If you are doing the bookkeeping and not up to speed on these types of assets, you might want to pass this part to someone else. In this type of business, your client has a lot of $ riding on the correct treatment of their business vehicles.
281,000 miles would have much more than $5000 of fuel cost.
And are there more than the three vehicles that he bought this year? That would be a lot of miles for just three vehicles. And I hope he told you the miles for each vehicle separately.
Did the client hire you to do his bookkeeping to add up receipts? I hope you are charging him well for it. Generally, for just the tax return, you ask the client the amounts and they need to give you the total amounts.
What types of vehicles and what are they used for? Do they qualify for the Standard Mileage Rate, and if so, would that be beneficial?
He dumps waste from construction sites. Sorry, I meant he has three trucks and just bought three new ones totaling 144k
Im adding up all receipts for each category. He brought me ALOT of them 😞
I calculated the standard mileage rate, but this is where I am confused...
On line 9 schedule c Do I ADD the total cost of the trucks and the standard mileage rate with fuel? I think all these receipts have me overwhelmed I can't think right.
You use Actual Expenses (fuel, insurance, depreciation, repairs, etc.) *OR* the Standard Mileage Rate.
However, are you saying he now has a total of six vehicles? If five or more are used at the same time, he does not qualify to use the Standard Mileage Rate. So if that is the case, just forget about the Standard Mileage Rate.
So *IF* he can't use the Standard Mileage Rate, your only 'choices' are how to depreciate the new vehicles. Bonus, 179, 200%DB, straight-line, etc.
My personal opinion: Unless bookkeeping is your main business and tax just a minor aspect of it, you should not be adding up all of those receipts this time of year. I would tell the client I would only do that in December, January, or file an extension and do it in May. Or have him sort through them and add them up. At any rate, be sure you are being paid well to add all of that up.
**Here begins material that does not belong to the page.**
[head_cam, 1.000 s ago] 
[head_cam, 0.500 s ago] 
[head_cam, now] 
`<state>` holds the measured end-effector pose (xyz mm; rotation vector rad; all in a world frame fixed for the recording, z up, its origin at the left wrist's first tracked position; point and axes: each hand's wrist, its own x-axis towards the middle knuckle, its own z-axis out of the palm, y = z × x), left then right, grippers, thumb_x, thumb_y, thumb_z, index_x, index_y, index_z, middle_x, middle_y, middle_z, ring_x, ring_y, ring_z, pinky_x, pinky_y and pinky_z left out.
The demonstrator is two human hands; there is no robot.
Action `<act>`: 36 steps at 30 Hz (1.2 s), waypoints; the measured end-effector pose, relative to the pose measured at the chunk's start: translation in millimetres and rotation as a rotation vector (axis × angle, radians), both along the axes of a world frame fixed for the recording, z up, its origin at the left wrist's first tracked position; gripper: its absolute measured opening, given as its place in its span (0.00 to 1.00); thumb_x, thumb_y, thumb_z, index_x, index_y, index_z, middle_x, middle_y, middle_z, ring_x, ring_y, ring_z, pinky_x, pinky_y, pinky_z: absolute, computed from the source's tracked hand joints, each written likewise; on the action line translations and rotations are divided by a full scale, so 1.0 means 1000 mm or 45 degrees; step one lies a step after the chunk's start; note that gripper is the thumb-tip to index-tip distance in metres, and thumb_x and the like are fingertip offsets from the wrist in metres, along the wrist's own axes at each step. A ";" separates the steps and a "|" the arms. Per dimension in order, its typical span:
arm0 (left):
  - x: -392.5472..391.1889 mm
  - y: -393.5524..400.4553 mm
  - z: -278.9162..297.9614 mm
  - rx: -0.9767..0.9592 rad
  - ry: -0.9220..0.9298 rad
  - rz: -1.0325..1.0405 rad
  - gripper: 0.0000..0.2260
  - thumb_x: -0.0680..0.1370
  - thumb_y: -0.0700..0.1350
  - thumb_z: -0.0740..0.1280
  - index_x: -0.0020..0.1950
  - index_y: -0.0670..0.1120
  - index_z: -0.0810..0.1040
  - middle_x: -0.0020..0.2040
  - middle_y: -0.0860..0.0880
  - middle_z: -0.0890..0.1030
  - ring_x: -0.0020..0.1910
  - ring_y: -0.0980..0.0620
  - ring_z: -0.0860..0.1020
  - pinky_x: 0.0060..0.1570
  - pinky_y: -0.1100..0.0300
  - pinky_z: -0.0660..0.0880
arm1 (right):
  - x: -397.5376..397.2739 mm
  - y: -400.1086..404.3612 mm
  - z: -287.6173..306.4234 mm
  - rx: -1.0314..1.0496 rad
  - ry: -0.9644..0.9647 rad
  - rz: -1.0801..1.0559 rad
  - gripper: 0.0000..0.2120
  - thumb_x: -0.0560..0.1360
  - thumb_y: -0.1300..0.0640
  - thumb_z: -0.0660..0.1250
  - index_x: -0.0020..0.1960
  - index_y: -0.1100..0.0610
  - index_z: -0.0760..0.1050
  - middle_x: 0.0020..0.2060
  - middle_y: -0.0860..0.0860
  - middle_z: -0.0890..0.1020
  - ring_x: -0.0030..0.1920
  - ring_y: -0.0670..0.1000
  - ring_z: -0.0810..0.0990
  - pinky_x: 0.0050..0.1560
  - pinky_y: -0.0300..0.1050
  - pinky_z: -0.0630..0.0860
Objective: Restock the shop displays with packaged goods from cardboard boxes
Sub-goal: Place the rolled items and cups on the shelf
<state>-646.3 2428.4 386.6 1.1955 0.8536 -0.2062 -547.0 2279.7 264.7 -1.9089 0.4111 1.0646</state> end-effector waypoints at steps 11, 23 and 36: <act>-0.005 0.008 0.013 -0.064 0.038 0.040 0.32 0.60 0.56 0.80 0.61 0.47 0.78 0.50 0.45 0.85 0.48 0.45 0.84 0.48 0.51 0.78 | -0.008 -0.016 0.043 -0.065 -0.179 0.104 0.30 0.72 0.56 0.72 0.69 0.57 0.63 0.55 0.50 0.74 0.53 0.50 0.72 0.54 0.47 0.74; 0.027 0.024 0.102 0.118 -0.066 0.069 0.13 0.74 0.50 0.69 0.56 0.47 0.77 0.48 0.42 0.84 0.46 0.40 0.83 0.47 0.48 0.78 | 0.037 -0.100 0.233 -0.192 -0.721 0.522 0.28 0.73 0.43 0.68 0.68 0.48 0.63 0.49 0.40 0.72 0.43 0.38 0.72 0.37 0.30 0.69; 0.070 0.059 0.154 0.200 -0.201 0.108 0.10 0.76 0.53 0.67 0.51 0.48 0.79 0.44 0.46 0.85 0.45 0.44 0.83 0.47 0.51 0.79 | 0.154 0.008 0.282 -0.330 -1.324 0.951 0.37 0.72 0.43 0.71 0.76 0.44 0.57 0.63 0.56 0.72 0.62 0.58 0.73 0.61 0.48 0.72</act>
"On line 9 schedule c Do I ADD the total cost of the trucks and the standard mileage rate with fuel?"
Have you done this before?
Vehicles are substantial purchases that have a useful life and are not "all gone" right away. That makes them Assets. Not Expense. Fuel, license, insurance, maintenance and supplies are examples of operating expense, because you use them up as you operate the vehicles. You cannot write off the purchase as Expense, because that vehicle is right there, still exists. Think of Asset as invested money, not Spent money.
Mileage allowance is the standard mileage rate for the use and operation of a vehicle when you don't need to detail the operating costs, for when the combined costs are taken into consideration by a mileage rate that covers it generically. For instance, mileage rate for operating a motorcycle for business is not the same rate as for a delivery van.
So, you really are asking about two separate things. Handling the new assets, and the already-owned assets. Then, handling the use of the assets - date placed in service, type of vehicle, weight, etc, are part of the IRS code for that type of vehicle as **bleep** groceries.
If you are doing the bookkeeping and not up to speed on these types of assets, you might want to pass this part to someone else. In this type of business, your client has a lot of $ riding on the correct treatment of their business vehicles.